Besitzt ein Bergkristall vielleicht magische Kräfte und eine reinigende Wirkung auf den Körper?
Hält ein Achat womöglich negative Energien und das Böse vom Menschen fern?
Hilft ein Amethyst wirklich gegen Blutarmut und Migräne?

Prof. Gregor Markl, Mineraloge an der Universität Tübingen hat sein ganzes Wissenschaftler-Leben den Edelsteinen verschrieben. Auf die Wirkung seiner Forschungsobjekte blickt er dennoch mit großer Nüchternheit: "Also ich selber habe von dieser angeblich heilenden Wirkung noch nichts gemerkt und was immer wir auch versuchen, mit modernsten Methoden, mit analytischen Methoden und da gibt es eine ganze Menge, wir sehen nichts von diesen angeblichen Strahlen. Ich glaube, dass ist einfach eine sehr probate Methode, um gutgläubigen Menschen das Geld aus der Tasche zu ziehen."

Irrtum der Vergangenheit

Haben sich die Gelehrten der Vergangenheit geirrt? Heilsteine waren schließlich schon im Mittelalter bekannt. Hildegard von Bingen beschrieb die angebliche Wirkung bestimmter Steine. Damit nutzte sie mit ihrer Steinheilkunde die Erkenntnis, dass der Glaube an Heilsteine die Selbstheilungskräfte des Menschen aktivieren kann. An Heilsteine wie Malachit glaubte man schon in der Antike, und Schwefel galt schon im alten China vor über 5.000 Jahren als ein Heilstein.

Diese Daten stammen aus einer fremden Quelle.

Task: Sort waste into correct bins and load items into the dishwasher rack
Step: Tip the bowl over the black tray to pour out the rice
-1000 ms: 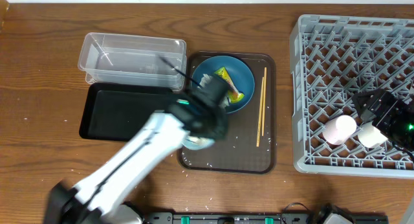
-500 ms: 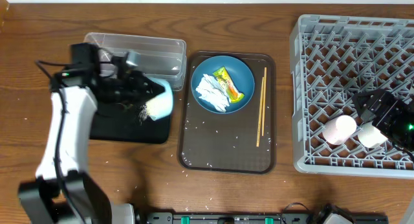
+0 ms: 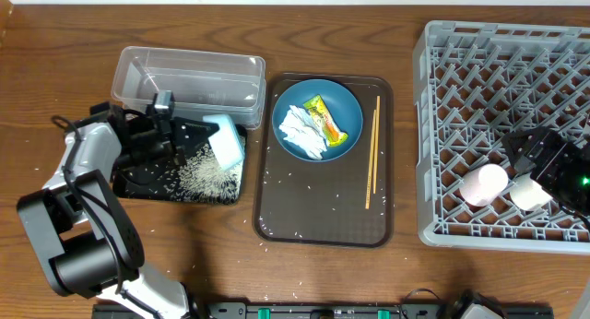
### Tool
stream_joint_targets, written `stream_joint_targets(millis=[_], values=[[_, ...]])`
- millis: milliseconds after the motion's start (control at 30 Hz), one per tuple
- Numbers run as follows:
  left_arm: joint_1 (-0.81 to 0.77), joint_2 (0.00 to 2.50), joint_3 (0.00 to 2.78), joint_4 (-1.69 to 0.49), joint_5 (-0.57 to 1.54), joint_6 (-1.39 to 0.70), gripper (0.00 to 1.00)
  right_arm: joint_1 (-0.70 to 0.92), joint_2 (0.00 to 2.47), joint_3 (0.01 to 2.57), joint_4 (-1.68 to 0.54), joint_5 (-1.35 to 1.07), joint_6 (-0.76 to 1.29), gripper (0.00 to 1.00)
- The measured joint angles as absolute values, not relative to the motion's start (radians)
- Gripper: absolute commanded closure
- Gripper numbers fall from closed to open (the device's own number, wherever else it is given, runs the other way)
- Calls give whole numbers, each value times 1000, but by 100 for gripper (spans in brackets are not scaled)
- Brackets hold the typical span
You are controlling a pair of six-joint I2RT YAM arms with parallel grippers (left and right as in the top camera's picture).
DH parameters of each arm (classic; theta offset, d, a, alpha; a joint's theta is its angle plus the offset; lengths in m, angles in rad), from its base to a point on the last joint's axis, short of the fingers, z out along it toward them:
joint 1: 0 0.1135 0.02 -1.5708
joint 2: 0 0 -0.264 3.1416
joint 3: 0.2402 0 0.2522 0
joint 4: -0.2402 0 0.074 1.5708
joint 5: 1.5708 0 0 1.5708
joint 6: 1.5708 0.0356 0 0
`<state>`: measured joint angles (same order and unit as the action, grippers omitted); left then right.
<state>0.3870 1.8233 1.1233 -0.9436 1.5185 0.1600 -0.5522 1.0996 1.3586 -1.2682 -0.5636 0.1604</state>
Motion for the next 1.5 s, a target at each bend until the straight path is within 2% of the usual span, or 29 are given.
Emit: stream_joint_targets(millis=[533, 633, 833, 1067, 1200, 1500], values=[[410, 1823, 1123, -982, 1539, 247, 94, -552, 1100, 1359, -1268, -564, 160, 10], [409, 1821, 1122, -1074, 1542, 268, 94, -552, 1100, 1359, -1269, -564, 160, 9], [411, 1812, 1121, -1126, 1540, 316, 94, -552, 1100, 1359, -1271, -564, 168, 9], [413, 1802, 1121, -1108, 1541, 365, 94, -552, 1100, 1359, -1274, -564, 172, 9], [408, 1795, 1120, -1228, 1540, 455, 94, -552, 1100, 1359, -1279, -563, 172, 9], [336, 1678, 1120, -1312, 1455, 560, 94, -552, 1100, 1359, -1282, -564, 172, 9]])
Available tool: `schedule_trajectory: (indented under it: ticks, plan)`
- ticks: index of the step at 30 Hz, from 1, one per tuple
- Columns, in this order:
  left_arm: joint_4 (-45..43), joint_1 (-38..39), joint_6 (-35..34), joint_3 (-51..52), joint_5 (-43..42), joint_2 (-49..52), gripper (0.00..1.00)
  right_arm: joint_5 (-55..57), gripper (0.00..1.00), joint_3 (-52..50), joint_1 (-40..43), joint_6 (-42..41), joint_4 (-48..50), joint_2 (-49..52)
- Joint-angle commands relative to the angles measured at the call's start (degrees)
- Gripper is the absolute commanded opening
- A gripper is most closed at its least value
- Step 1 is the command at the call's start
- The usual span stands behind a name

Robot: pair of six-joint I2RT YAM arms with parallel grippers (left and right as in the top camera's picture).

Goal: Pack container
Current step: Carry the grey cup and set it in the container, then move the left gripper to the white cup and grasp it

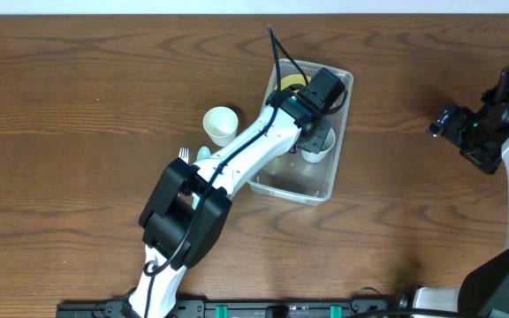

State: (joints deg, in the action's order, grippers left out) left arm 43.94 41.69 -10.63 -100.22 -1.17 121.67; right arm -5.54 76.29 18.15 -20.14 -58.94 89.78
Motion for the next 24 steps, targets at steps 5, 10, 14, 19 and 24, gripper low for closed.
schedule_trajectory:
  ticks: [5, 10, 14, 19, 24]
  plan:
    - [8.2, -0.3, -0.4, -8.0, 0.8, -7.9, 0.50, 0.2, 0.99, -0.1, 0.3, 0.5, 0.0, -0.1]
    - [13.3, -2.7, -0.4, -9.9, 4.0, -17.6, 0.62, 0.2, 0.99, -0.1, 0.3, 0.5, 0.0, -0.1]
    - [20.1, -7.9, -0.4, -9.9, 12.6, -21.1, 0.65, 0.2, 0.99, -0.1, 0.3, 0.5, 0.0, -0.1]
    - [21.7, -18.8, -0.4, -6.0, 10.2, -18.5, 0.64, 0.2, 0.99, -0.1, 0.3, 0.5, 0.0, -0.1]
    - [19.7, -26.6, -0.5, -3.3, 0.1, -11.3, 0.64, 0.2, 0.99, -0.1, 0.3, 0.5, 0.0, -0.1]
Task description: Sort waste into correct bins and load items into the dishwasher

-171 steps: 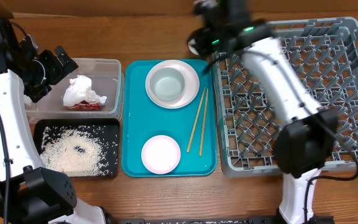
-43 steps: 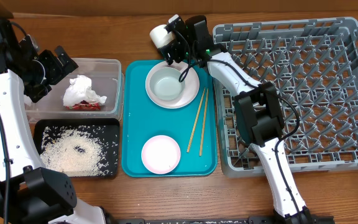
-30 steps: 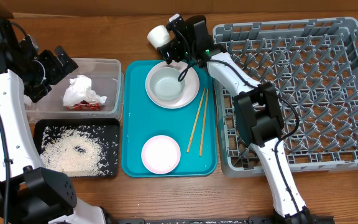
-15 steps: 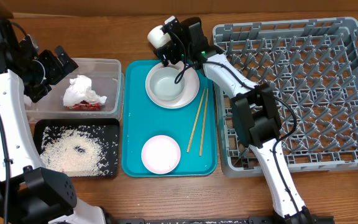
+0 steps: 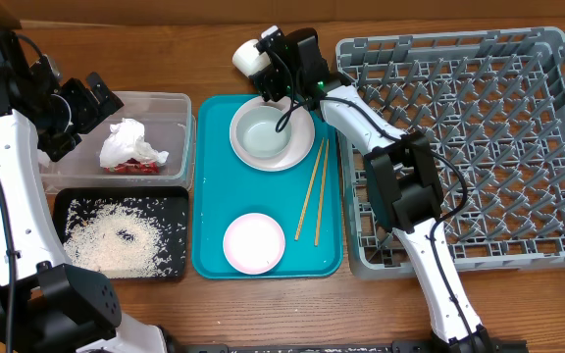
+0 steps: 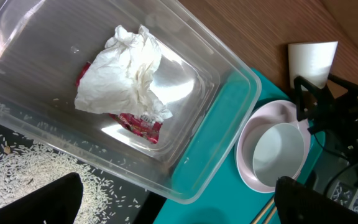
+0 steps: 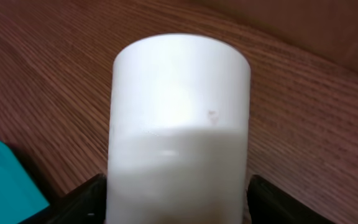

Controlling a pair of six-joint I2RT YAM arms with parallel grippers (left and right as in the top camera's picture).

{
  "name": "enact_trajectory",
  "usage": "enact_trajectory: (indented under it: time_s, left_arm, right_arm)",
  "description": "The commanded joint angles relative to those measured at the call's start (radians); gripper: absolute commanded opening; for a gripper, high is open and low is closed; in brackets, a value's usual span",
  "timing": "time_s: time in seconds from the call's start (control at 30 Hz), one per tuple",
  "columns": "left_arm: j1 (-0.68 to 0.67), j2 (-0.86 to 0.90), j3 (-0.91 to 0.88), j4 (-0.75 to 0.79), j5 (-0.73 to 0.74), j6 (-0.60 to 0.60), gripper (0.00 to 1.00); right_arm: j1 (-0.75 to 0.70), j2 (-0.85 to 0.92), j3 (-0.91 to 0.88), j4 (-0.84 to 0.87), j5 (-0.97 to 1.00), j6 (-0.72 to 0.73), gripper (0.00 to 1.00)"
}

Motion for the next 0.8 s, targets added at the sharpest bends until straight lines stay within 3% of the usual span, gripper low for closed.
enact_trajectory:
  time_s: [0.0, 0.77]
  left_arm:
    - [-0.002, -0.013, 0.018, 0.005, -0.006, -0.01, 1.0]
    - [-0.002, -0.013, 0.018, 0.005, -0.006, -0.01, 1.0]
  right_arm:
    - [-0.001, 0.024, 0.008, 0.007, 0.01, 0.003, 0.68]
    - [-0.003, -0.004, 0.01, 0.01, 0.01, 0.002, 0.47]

Steinpflaster, Strahlenkamm und Co

Und heute? Steine als Massagemittel oder das Steinpflaster gegen Kopfschmerz sind Überbleibsel aus alter Zeit. Medizinisch ebenso wirkungslos wie die Rosenquarz-Massage. Doch warum sind der Amethyst-Strahlenkamm oder Stein-Wasser, dem Mineralien angeblich ihre Kraft verleihen, noch immer so beliebt? Gregor Markl hat eine Vermutung: "Das mag schon damit zu tun zu haben, dass die Menschen an die übernatürliche Wirkung solcher Steine glauben. Das ist so ähnlich wie bei manchen Medikamenten, wo es den sogenannten Placebo-Effekt gibt. Wissenschaftlich ist nichts nachweisbar, aber die Menschen fühlen sich besser. Sie sind bestärkt in ihrer Zuversicht, in ihrer Hoffnung und vielleicht reden sich das mit den Steinen manche auch nur ein. Aber – ganz klar ist – was wissenschaftlich nachweisbar ist, und was Glauben ist, das sind zwei verschiedene Dinge."

Geheimnis gelüftet

Kristallgitter
Kristallgitter | Bild: SWR

Wissenschaftlich lässt sich das größte Geheimnis der Mineralien entschlüsseln: ihr unnatürliches Aussehen. Die geometrische edle Form wird durch die Lage der Atome in einer für das Mineral typischen Anordnung verursacht. Dieses dreidimensionale Kristallgitter verleiht jedem Edelstein sein unverwechselbares Aussehen. Gregor Markl kennt auch die ungewöhnlichsten Formen und Farben seiner Forschungsobjekte. Denn mithilfe modernster Technik kann er den chemischen Fingerabdruck jedes Minerals der Erde entschlüsseln. Heilende Wirkungen hat er dabei allerdings noch nicht entdeckt.

Von Kobolden und Nickeln

Schon die Namen der beiden Minerale Kobald und Nickel zeigen uns, dass die Schätze der Erde schon immer auch Objekte des Glaubens oder besser des Aberglaubens jenseits aller Wissenschaft waren. "Beispielsweise gab es in der Vergangenheit Berggeister, oder vielmehr glaubte man, dass es sie gab. Kobold und Nickel wurden die genannt und heute sind zwei Metalle danach benannt – Kobald und Nickel", so Mineraloge Markl. "Die Erze, die in den vergangenen Jahrhunderten, als man diese Metalle noch nicht kannte, keinerlei Verwendung hatten, die aber aussahen wie gute Silber- und Kupfererze, von denen konnte es man sich nur vorstellen, dass sie verhext worden waren von Berggeistern."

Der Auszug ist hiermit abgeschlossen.